Da tre anni l’équipe medica coordinata dal professor Andrea Manunta vi sta lavorando. “Le cellule staminali sono indifferenziate- spiega Manunta, dell’Unità operativa di Ortopedia dell’Azienda ospedaliero-universitaria di Sassari, diretta dal professor Paolo Tranquilli Leali –, perciò una volta che vengono posizionate sulla lesione, se trovano condizioni favorevoli, proliferano e si differenziano. Le cellule staminali vengono prelevate dal sangue e dalle ossa del paziente- continua il professor Manunta -, poi, tramite una centrifuga, vengono isolate, concentrate e impiantate sul paziente. È una procedura che eseguiamo direttamente in sala operatoria, senza manipolare il sangue”. Dall’esame istologico dei tessuti si rivelerebbe che, con l’innesto autologo di staminali, si forma collagene di tipo II, “cioè il tessuto originale”, mentre con la normale operazione chirurgica il collagene è di tipo I, cioè tessuto cicatriziale, quindi meno resistente. “Dopo l’intervento con le staminali – afferma Manunta – il paziente può ritornare ai livelli funzionali antecedenti l’infortunio con la prospettiva che il beneficio sia più duraturo rispetto alle attuali procedure, come le microfratture dove la tregua dura circa 5 anni”.

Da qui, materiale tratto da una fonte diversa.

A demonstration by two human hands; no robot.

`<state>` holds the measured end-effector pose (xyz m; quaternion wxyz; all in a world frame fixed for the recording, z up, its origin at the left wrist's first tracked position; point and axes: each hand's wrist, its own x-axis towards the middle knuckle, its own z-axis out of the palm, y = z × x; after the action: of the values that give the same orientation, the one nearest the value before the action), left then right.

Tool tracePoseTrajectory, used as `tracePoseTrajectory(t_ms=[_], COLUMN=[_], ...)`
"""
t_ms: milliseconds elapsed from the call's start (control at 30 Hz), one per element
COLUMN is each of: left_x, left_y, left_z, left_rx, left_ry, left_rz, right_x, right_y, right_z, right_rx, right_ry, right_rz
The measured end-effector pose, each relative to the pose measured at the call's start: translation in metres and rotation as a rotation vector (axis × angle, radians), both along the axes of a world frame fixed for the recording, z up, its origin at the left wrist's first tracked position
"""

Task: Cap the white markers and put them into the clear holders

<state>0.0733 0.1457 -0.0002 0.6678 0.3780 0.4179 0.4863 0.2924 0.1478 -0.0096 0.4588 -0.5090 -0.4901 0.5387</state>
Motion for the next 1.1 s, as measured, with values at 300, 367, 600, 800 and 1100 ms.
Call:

Seppur alcuni risultati siano positivi c’è ancora molto cammino da compiere: “Tanto per cominciare, solo pochi pazienti selezionati possono giovarsi di questa tecnica – precisa Manunta – trattandosi di un innesto autologo, le cellule vengono prelevate dal diretto interessato, che però non deve avere possibilmente un’età che superi i 40 anni. Dopo quell’età, infatti, l’organismo non produce cellule staminali in quantità sufficiente per la riuscita dell’intervento. Affinché le staminali non trovino nel sito condizioni ostili, ci vogliono indicazioni molto precise: il quadro clinico non deve essere complicato da artrosi, per esempio, o dal menisco lesionato o dal legamento rotto, o da un ginocchio varo”.

Restano poi da determinare alcuni parametri, tipo quante cellule staminali impiantare, quale tipo di centrifuga ideale utilizzare, quale supporto consente una migliore adesione alla lesione.. .

“Anche le piastrine, che si prelevano dal sangue, liberano fattori di crescita- afferma Andrea Manunta- Abbiamo notato che sono più valide nei tessuti molli come tendini e cute, mentre le cellule staminali sono più adatte a quelli duri come osso e cartilagine. Ma lo studio deve essere approfondito”.